Assignment: From the records that follow, give the number of lines that include the word "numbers", with no further words.

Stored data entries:
.....
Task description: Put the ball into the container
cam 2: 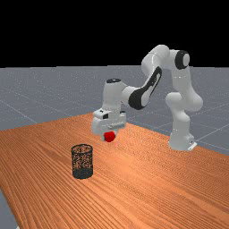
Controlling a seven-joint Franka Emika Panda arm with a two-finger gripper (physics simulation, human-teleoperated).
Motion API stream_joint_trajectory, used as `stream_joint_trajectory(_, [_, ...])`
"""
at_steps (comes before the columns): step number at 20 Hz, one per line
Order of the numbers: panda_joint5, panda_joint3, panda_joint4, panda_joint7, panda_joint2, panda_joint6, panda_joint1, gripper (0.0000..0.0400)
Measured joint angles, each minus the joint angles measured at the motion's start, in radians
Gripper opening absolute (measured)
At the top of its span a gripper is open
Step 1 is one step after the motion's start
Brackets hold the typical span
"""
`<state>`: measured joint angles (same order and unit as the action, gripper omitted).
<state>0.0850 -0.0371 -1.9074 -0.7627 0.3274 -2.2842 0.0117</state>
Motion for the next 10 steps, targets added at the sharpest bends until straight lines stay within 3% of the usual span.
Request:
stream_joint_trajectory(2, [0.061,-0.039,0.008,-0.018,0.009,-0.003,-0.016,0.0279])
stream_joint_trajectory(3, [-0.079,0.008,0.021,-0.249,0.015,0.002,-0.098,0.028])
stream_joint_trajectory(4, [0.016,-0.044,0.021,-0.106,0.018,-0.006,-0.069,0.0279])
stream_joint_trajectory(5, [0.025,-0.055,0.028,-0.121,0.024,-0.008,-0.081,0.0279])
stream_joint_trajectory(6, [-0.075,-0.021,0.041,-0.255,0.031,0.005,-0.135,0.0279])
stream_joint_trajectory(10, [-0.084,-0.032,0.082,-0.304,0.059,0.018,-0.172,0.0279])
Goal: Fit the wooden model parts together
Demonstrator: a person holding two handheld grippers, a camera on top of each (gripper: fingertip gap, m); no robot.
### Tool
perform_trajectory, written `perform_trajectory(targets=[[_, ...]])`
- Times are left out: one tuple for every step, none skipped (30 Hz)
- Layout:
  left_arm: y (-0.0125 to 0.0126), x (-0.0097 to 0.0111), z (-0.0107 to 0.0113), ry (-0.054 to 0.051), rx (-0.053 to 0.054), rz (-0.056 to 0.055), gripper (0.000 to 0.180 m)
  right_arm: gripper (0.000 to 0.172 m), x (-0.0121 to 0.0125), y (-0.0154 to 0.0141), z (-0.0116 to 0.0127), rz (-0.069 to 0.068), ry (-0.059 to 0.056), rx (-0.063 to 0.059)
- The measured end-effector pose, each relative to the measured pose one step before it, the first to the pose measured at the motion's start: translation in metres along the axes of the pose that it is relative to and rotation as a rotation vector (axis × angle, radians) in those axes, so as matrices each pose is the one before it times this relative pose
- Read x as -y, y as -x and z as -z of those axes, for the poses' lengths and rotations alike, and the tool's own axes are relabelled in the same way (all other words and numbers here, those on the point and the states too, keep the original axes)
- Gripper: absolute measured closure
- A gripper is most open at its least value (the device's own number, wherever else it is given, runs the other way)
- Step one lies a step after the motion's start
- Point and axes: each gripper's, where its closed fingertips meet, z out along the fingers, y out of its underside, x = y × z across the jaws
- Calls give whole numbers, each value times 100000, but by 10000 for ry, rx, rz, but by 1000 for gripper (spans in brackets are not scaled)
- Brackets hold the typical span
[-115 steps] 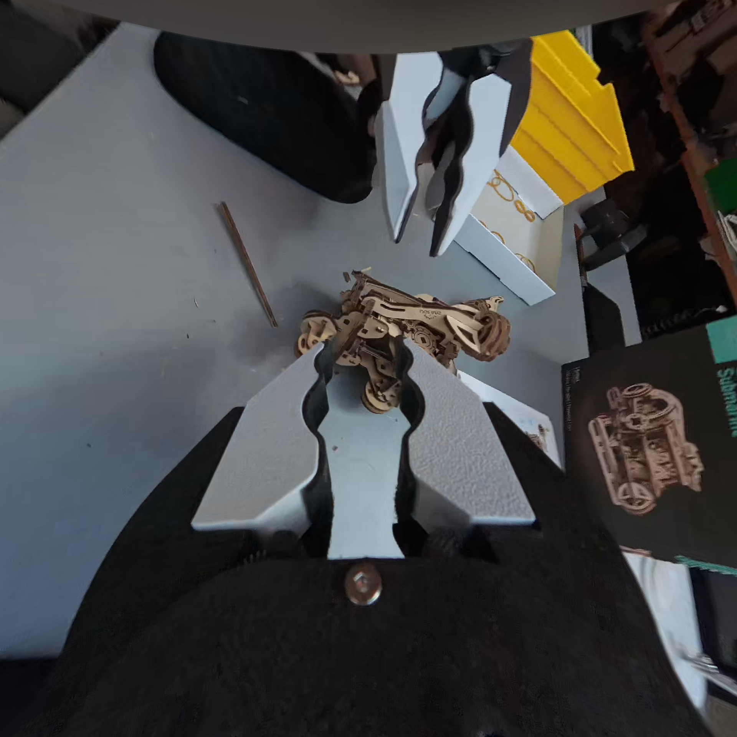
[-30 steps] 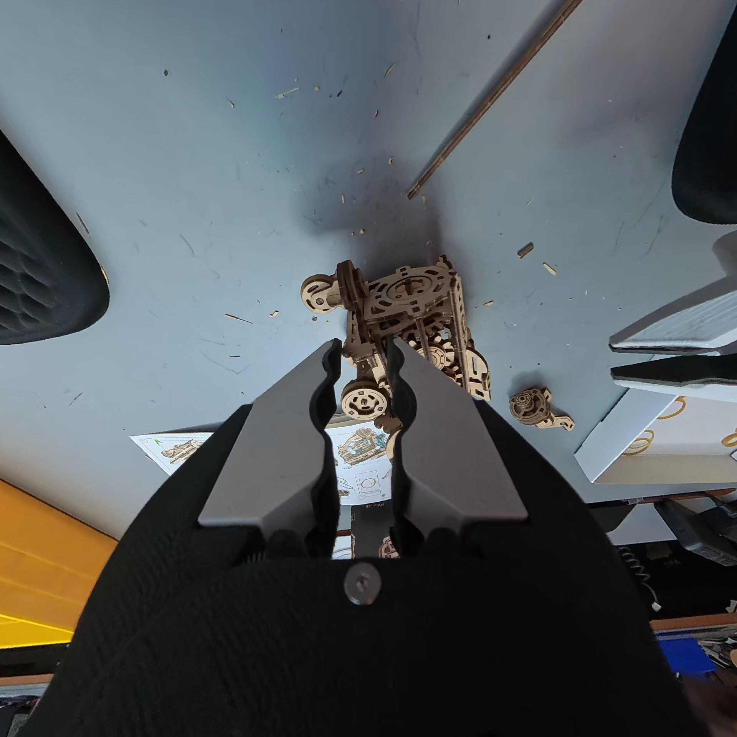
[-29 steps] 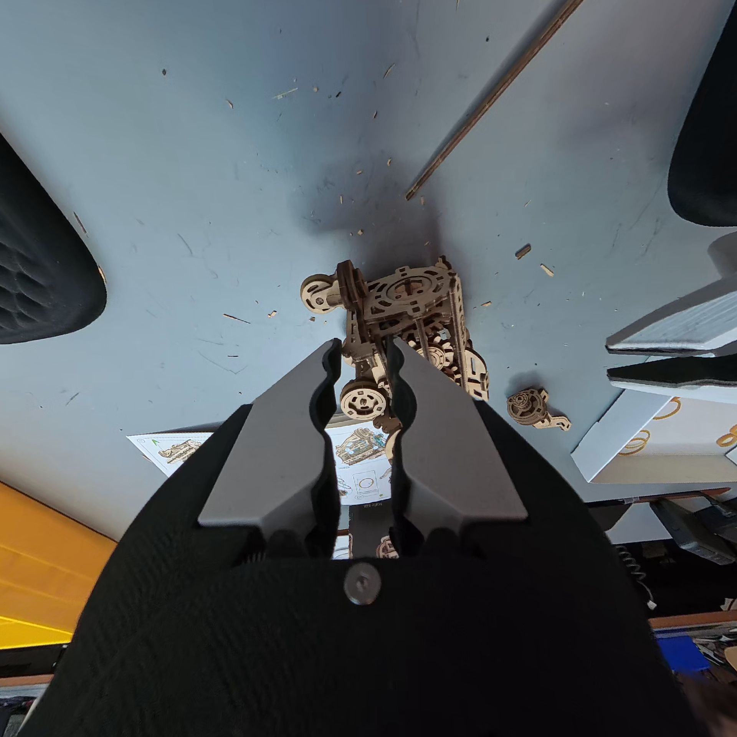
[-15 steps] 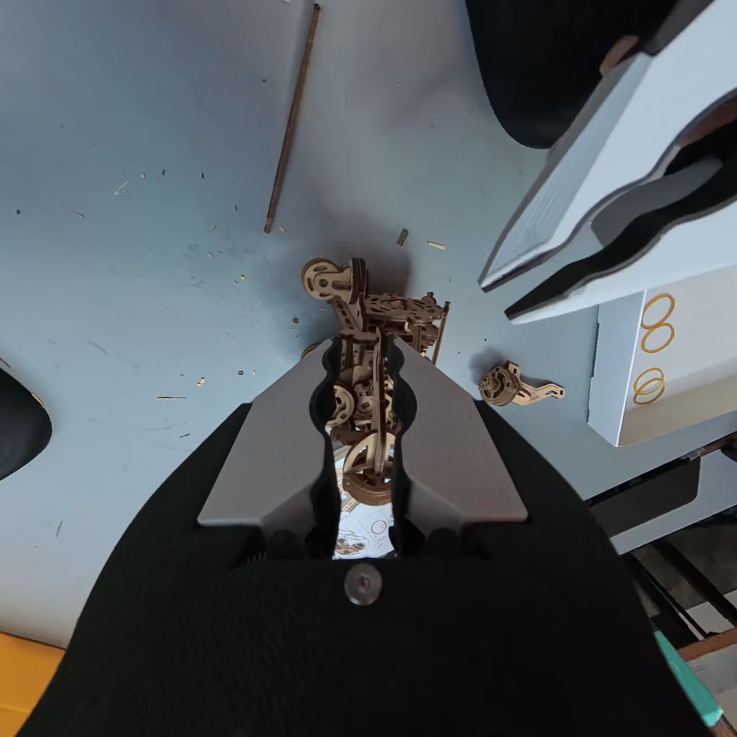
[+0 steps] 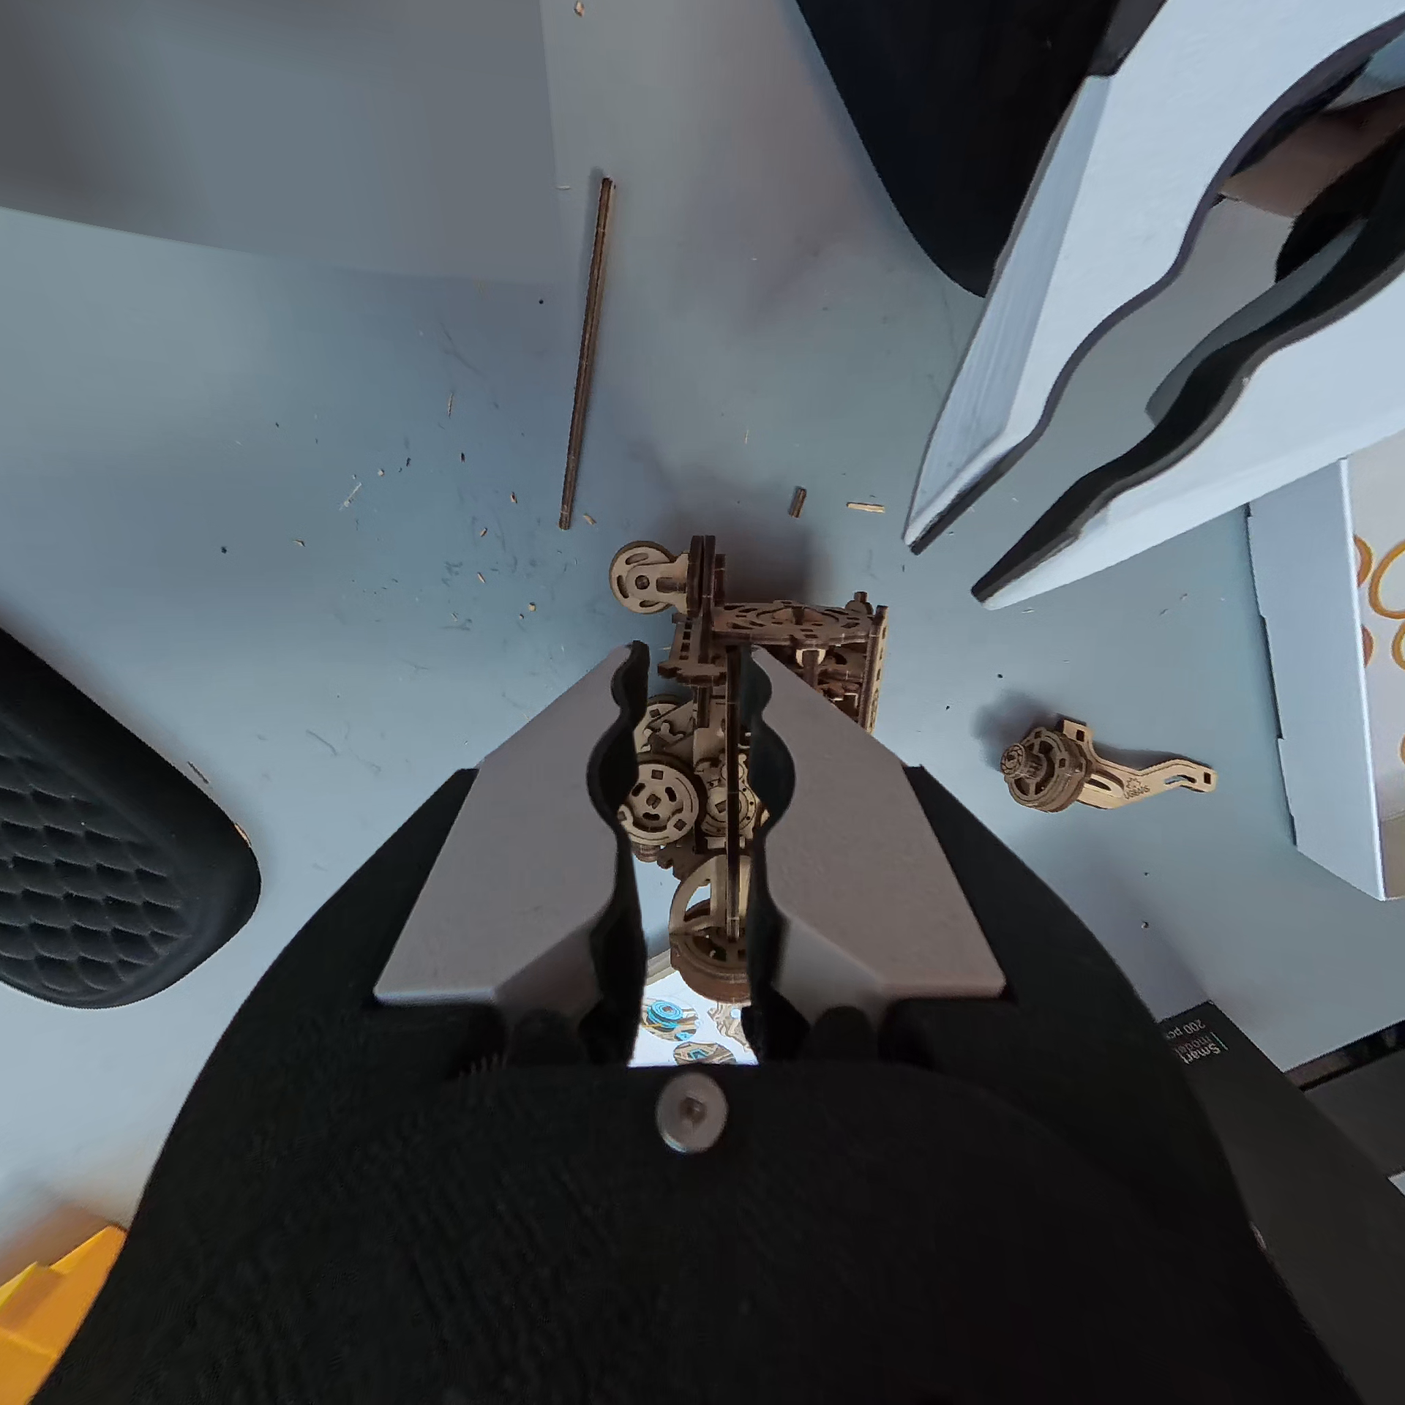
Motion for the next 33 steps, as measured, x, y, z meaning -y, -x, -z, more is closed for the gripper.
perform_trajectory(targets=[[0,2,-6,-2,-5,2,168,151,-23,-60,19,75,31,-53],[-3,3,6,-4,-3,4,168,152,-3,-26,1,89,22,-41],[6,2,14,-5,0,3,168,152,-17,-6,-11,58,36,-14],[2,7,-4,-5,1,-1,168,152,-20,-36,6,18,28,-16],[-2,15,12,-5,-1,-3,168,152,-24,-8,-4,8,30,14],[-7,-9,-10,1,0,0,168,152,-51,3,10,-5,26,29],[3,-6,-2,4,-2,3,168,151,-133,-51,41,10,83,-3],[-5,-2,1,2,-3,0,168,150,-102,-62,61,32,72,-19],[2,1,0,0,0,-3,168,151,-37,-105,72,-5,33,-61],[1,1,0,-1,1,0,168,152,14,-14,44,-27,-7,3],[-5,1,0,0,-2,3,168,152,12,4,-10,-15,6,-5],[-2,-11,-6,1,-4,4,169,152,2,-9,-1,15,-5,-37],[3,-9,0,6,-3,3,168,152,-19,45,-1,-3,9,8],[5,-23,-8,10,1,-2,169,152,-24,33,7,-54,8,9],[4,-18,-10,7,-2,-5,168,152,77,10,27,-50,-44,-10],[-8,-14,-7,5,-3,-3,169,151,109,55,17,-75,-75,22],[-6,-2,-7,3,-2,-2,168,151,0,36,10,-93,2,27],[-9,0,5,0,-1,-1,169,151,8,-20,-2,-56,2,-14],[10,-4,-3,2,1,1,169,151,76,-51,14,-41,-51,-47],[3,-6,3,4,1,-1,168,151,97,39,-21,-77,-50,21],[-7,2,-4,1,2,-5,168,151,-20,-38,-27,-57,26,-25],[-4,6,2,-4,1,-4,169,152,-62,-35,-38,34,46,-48],[5,0,8,-2,2,2,169,152,31,-30,-25,33,-25,-53],[-6,3,-1,-2,-2,3,169,152,-15,3,-4,-15,6,-12],[4,4,13,-7,-3,1,169,152,-23,13,10,-11,13,-2],[-2,8,3,-7,-2,5,169,152,-1,-9,2,20,0,-29],[2,2,1,-4,-4,9,169,152,-22,4,2,7,16,-20],[5,1,2,-3,-4,4,169,152,-21,-17,8,-7,33,-11],[-9,4,11,-4,-3,0,169,152,-24,-3,5,-17,26,8],[1,3,-7,-3,-4,3,169,153,-1,-16,7,14,13,-12],[-7,0,8,-1,-6,4,169,153,-9,-2,4,0,6,-1],[5,-1,3,-2,-3,6,169,153,-2,-61,-3,-9,-4,-29],[1,-9,-7,-1,0,8,169,153,8,-9,3,-47,-29,10]])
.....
Solution to this problem: 3